ヒトパピローマウイルスHPV)の性器への感染は、男性の性器疣贅尖圭コンジローマ)や癌の原因になる。また、感染男性から女性への感染は容易に起こるため、女性に様々な病気をもたらす可能性がある。米H Lee Moffitt Cancer CenterのAnna R Giuliano氏らは、男性のHPV感染の実態と自然経過について調査し、性的に活発であることが感染の危険因子であり、自然排除にかかわる要因でもあることを明らかにした。詳細は、Lancet誌2011年3月12日号に報告された。

 性行為によって女性が発癌性の血清型のHPVに感染することを防ぐために、性的に活発になる前の女性を対象にHPVワクチンの接種が行われている。一部の国では男性に対する接種も始まっているが、実際には男性のHPV感染の実態は明らかになっておらず、効率の良いHPV関連疾患予防戦略の構築を難しくしていた。そこで著者らは、男性の性器HPV感染について血清型ごとの感染率を調べると共に、自然排除にかかる時間を明らかにして、感染や排除にかかわる要因を同定しようと考えた。

 HPV in Men(HIM)スタディは、05年7月から09年9月に、ブラジルのサンパウロ、メキシコのクエルナバカ、米国南フロリダの一般集団、大学関係者、ヘルスケアシステム加入者を対象に18~70歳の男性を募集した。陰茎癌または肛門癌の既往がない、HIV非感染、性器または肛門疣贅の診断歴がない、HPVワクチン未接種、性器に症状が見られない、性行為感染症に対する治療を受けていない、などの条件を満たした4074人を登録した。聞き取り調査を行って、過去から現在に至る女性パートナーの数、過去3カ月間に交渉を持った女性の数、過去から現在に至る男性パートナーの数、過去3カ月間に交渉を持った男性の数などを明らかにした。

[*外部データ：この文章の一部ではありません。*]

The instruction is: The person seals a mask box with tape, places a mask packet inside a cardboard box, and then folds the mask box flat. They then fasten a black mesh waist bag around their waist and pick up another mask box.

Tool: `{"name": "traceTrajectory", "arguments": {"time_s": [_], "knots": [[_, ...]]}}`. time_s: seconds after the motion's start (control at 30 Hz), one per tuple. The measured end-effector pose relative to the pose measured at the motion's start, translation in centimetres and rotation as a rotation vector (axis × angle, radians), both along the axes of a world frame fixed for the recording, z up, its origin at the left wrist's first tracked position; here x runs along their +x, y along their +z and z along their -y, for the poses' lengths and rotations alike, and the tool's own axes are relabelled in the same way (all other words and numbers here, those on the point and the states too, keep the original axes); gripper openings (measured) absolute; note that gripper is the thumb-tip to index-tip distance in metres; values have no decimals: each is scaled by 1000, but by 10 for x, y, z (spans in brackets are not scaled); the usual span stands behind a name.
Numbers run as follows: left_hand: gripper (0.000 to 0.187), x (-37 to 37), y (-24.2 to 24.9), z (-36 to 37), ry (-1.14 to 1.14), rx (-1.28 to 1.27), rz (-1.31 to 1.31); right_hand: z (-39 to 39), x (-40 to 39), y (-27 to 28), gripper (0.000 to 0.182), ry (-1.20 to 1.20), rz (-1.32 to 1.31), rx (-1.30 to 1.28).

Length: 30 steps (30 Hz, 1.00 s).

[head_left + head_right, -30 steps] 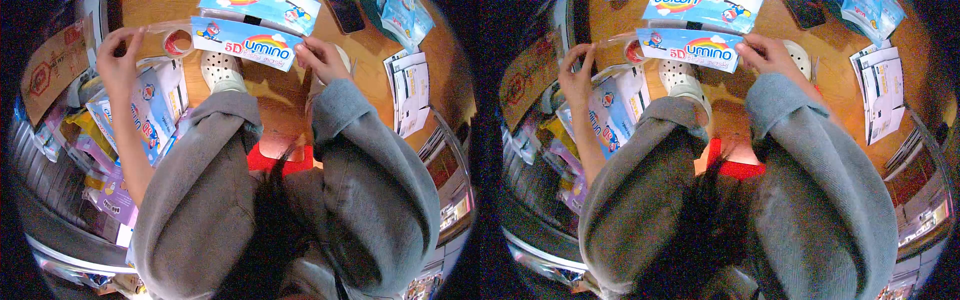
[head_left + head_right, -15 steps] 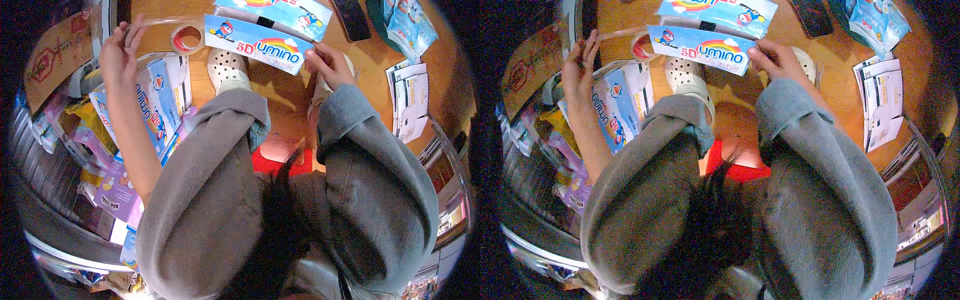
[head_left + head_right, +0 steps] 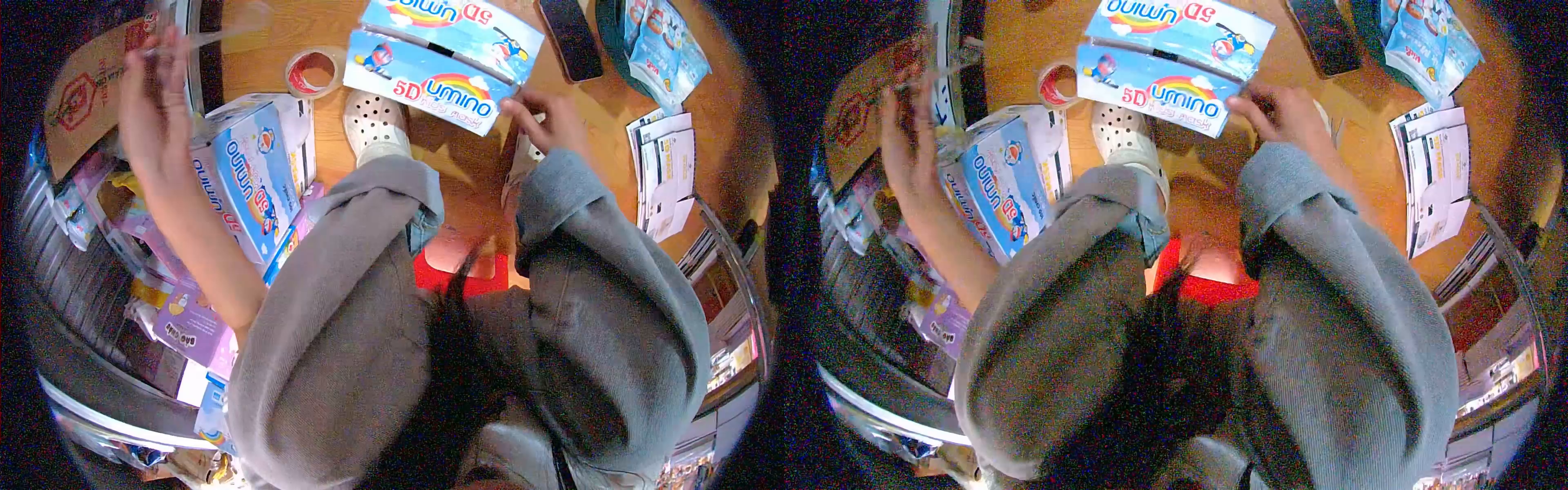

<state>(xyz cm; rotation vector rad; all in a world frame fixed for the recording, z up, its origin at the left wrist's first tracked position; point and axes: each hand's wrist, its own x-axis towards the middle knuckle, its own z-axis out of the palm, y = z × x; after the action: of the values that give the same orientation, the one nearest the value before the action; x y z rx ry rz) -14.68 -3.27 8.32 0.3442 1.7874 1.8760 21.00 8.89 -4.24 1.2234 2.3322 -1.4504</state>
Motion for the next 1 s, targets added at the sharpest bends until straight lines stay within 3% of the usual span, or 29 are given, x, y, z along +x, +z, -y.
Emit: {"name": "traceTrajectory", "arguments": {"time_s": [0.07, 0.17, 0.27, 0.37, 0.53, 0.67, 0.77, 0.8, 0.83, 1.0], "knots": [[22, 24, -5, -7, -9, 5, 139, -13, 4, 10, 32, 170, 55, 186], [21, 55, -19, -7, -93, -28, 183, -39, 1, 53, 30, 374, 109, 98], [24, 75, -21, -14, -189, -50, 249, -48, -2, 71, 23, 416, 59, 242], [26, 84, -21, -19, -226, -46, 269, -52, -4, 86, 24, 390, 90, 202], [27, 87, -19, -18, -226, -27, 288, -52, 14, 92, 40, 137, -142, -187], [26, 87, -21, -15, -199, -39, 292, -56, 29, 106, 31, 126, -70, -185], [24, 93, -20, -17, -209, -31, 337, -63, 17, 106, 19, -61, -194, -176], [23, 98, -20, -20, -219, -45, 359, -61, 6, 104, 20, -105, -378, -320], [22, 104, -20, -24, -230, -61, 381, -51, -8, 101, 29, -112, -405, -336], [19, 146, -35, -36, -511, -30, 265, -7, -50, 83, 50, -365, -517, -1325]]}}
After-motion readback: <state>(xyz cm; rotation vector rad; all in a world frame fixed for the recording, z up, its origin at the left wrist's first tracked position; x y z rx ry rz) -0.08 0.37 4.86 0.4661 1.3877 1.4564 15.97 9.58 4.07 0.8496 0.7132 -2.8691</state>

 ベースラインと6カ月ごとの受診時に、陰茎の冠状溝、亀頭、陰茎体、陰嚢から標本を採取し、PCRを行ってHPV感染の有無とウイルスの血清型を調べた。

 この論文が分析対象にしたのは、初期に登録された1159人の男性(追跡期間の中央値は27.5カ月)からなるサブコホートだが、フルコホートと比較したところ、人口統計学的特性、性行動の特徴などは同様だった。

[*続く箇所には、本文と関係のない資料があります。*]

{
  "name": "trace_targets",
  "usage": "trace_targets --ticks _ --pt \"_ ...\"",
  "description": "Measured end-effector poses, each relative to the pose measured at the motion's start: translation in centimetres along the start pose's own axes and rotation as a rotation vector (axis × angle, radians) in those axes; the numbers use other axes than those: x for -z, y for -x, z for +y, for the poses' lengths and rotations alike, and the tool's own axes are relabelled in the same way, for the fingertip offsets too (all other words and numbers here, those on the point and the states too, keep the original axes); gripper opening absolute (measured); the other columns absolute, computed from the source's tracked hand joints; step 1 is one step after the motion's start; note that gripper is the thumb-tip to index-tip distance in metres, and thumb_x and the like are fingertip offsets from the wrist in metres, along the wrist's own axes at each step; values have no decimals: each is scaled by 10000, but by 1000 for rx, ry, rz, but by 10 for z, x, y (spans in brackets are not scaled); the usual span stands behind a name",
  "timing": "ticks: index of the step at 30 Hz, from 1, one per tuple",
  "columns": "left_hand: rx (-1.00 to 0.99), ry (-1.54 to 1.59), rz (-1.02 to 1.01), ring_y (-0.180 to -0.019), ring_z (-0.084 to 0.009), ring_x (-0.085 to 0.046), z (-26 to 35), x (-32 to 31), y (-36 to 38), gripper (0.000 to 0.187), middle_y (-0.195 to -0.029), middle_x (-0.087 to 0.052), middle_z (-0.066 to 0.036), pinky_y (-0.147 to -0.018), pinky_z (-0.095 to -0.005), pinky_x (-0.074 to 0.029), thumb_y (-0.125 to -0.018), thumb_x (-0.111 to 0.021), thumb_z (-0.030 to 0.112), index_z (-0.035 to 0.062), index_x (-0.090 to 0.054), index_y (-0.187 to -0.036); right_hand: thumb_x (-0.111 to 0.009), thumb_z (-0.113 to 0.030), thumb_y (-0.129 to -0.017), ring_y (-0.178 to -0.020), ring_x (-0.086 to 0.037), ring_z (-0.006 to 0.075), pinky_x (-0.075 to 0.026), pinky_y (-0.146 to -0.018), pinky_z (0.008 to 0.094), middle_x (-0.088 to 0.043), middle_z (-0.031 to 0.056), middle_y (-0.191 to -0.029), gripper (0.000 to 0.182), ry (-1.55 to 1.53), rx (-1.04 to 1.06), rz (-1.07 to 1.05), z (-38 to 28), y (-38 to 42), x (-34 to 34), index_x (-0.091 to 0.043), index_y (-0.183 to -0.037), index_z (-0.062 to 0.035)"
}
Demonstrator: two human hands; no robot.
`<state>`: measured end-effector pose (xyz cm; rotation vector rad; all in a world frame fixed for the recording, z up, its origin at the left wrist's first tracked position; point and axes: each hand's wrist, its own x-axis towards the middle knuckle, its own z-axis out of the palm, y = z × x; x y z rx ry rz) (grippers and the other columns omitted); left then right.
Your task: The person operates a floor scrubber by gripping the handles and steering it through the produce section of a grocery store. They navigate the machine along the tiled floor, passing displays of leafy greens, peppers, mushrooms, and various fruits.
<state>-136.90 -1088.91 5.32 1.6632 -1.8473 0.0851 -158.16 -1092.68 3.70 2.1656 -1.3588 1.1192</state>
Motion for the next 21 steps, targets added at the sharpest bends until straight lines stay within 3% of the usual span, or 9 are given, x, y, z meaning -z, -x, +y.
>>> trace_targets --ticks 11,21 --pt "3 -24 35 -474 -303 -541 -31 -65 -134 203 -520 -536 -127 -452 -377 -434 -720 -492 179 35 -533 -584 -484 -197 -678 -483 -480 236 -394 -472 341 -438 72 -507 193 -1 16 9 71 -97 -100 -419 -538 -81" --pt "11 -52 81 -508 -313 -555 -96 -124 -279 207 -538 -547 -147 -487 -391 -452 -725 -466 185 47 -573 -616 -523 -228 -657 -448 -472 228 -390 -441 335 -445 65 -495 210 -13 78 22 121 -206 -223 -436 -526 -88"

 サブコホートの平均年齢は32.1歳で、75%が非喫煙者、42%が包皮切除を受けていた。ベースラインのHPV感染陽性者は50%(584人)、残りの50%は陰性だった。

 追跡期間中に新たに性器HPV感染が検出されたのは311人で、新規感染率は1000人-月当たり38.4(95%信頼区間34.3-43.0)だった。

 発癌性HPVの新規感染率は1000人-月当たり22.2(19.8-24.9)。血清型の中で検出率が高かったのは16型(1000人-月当たり4.4、3.6-5.3)、51型(4.5、3.7-5.5)、52型(4.4、3.6-5.4)、59型(3.9、3.1-4.7)だった。

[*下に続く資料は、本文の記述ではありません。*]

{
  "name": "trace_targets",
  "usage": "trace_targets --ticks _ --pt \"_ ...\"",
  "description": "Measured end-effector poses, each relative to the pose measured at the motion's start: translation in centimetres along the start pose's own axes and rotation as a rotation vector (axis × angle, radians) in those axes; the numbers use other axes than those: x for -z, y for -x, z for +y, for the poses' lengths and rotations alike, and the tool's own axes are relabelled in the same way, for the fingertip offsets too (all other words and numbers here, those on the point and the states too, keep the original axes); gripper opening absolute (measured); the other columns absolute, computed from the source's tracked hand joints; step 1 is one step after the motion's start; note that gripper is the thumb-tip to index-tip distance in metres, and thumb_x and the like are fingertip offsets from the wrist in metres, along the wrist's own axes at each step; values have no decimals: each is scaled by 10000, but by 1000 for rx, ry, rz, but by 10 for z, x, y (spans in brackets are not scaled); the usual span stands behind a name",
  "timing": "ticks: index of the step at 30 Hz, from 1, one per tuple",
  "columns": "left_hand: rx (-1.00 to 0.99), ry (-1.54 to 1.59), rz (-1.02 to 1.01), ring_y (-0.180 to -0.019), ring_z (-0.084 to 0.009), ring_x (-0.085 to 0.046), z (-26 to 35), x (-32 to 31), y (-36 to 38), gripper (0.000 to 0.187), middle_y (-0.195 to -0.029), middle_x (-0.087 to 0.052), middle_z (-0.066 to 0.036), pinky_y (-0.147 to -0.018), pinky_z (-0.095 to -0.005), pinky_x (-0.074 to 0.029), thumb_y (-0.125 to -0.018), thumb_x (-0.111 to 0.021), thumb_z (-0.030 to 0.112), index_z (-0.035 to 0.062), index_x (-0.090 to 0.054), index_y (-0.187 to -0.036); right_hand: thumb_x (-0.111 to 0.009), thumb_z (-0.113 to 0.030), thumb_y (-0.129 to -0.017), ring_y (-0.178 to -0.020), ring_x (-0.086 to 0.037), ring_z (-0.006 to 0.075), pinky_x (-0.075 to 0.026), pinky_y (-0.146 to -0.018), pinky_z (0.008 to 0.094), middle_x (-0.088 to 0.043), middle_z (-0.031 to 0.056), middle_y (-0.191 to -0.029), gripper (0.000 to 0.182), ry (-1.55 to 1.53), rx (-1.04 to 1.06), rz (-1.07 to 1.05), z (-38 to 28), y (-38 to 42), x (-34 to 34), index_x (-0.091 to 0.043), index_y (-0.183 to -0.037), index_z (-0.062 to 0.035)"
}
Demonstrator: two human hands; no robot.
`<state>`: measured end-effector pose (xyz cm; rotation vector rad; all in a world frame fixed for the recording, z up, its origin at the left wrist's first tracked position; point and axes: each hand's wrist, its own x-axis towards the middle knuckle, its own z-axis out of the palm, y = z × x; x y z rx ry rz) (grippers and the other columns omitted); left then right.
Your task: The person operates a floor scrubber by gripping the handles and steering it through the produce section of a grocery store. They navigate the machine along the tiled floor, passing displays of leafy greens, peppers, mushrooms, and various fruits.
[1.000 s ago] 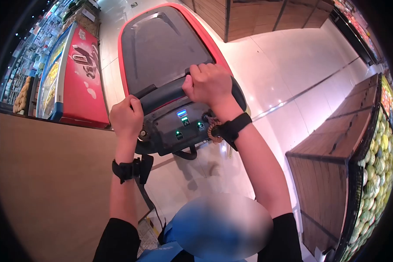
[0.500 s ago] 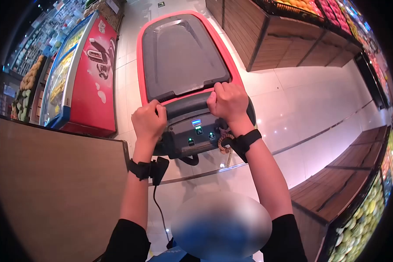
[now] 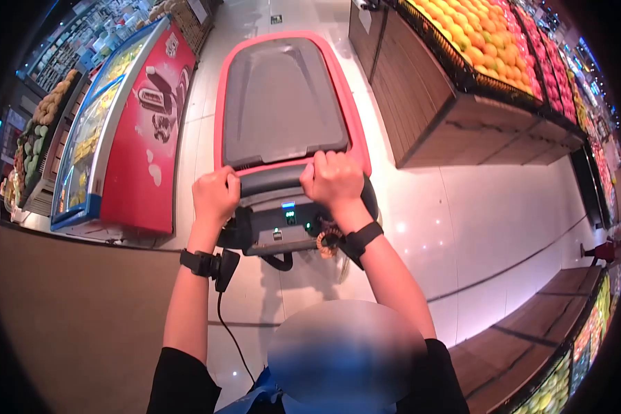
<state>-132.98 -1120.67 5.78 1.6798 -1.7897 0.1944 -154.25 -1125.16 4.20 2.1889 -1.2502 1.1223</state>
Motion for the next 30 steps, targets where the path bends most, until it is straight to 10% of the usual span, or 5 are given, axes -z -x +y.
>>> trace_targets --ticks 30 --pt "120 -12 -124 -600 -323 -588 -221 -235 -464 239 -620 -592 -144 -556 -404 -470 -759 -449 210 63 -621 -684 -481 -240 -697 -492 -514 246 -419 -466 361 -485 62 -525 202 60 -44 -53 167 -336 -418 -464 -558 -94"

 非発癌性HPVの新規感染率は1000人-年当たり27.8(24.8-31.0)、血清型は6型(3.6、2.8-4.4)、62型(3.7、2.9-4.5)、84型(5.0、4.1-6.0)、CP6108型(4.1、3.3-4.9)の感染が多かった。

 あらゆるHPV、発癌性HPV、非発癌性HPVの累積感染リスクは年齢群(18~30歳、31~44歳、45~70歳)にかかわらず同様だった。